Forecasted that the price of gold will average $1,875 per ounce in the fourth quarter of 2011

The gold price retreated on Tuesday, falling nearly 1.1% to $1,661 per ounce. Risk aversion rose across the globe, leading to lower stock and commodity prices. Oil and copper prices fell 1.2% and 3.5% to $84.35 per barrel and 3.24 per pound, respectively. Investor concerns spiked over Europe’s debt crisis this morning as Slovakia, the only country to fail to ratify the new version of the bailout fund, was set to vote. Silver, off 1.5% to $31.49 per ounce, fell alongside the price of gold.

The euro’s rise was fueled by reports that German Chancellor Angela Merkel and French President Nicolas Sarkozy would finalize a “comprehensive response” by the end of the month that involved boosting capital levels of European banks. While equities and cyclical commodities advanced on the news, speculation that the European Central Bank (ECB) may also be forced to print additional sums of money to lend to banks helped support the gold price.

Commenting on the gold price, Barclays Capital said in a report on Monday that “Heightened uncertainty over the state of the global economy, and Europe in particular, provide a gold-fertile backdrop and we retain our positive view on gold.” The firm forecasted that the price of gold will average $1,875 per ounce in the fourth quarter of 2011, and $2,000 per ounce in 2012.
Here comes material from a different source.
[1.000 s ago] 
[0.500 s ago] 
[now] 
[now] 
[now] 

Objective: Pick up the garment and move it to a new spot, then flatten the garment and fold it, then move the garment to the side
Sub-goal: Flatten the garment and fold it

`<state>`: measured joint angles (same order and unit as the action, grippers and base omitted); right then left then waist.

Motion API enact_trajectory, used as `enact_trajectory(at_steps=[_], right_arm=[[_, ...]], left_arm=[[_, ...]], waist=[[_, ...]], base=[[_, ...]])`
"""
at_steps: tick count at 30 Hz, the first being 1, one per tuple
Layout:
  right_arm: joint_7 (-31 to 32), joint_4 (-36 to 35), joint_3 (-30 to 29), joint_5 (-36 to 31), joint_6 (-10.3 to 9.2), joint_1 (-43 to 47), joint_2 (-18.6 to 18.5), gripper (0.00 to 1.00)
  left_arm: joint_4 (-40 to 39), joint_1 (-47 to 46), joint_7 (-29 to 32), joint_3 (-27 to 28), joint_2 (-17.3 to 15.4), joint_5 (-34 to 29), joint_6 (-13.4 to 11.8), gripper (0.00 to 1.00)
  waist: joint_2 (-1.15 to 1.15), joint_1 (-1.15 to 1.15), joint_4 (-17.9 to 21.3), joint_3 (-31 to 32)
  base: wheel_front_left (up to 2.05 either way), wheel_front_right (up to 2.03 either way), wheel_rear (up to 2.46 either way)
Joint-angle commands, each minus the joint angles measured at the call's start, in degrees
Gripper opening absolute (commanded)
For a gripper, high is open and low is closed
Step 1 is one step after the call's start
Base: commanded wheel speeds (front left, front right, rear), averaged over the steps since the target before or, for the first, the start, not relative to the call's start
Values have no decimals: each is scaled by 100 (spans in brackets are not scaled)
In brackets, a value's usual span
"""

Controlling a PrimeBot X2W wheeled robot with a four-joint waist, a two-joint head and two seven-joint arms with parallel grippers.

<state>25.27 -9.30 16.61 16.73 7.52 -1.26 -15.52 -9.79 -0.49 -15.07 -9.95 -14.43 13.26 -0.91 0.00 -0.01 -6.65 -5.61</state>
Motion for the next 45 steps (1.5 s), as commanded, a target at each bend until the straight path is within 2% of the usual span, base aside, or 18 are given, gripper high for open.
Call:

Barclays’ bullish stance echoed recent commentary from long-time commodities investor Dennis Gartman. The publisher of The Gartman Letter wrote last week that “Fundamentally it will be the disdain for fiat currencies generally that will push gold prices higher, and as the market understands that the only way out of the situation that Europe has gotten itself into is via inflation that will inure to gold’s benefit.”

In the shorter-term, Gartman contended that for the gold price to resume its “concerted, unfettered bull market,” it would need to make a convincing move back through the $1,650-$1,655 level.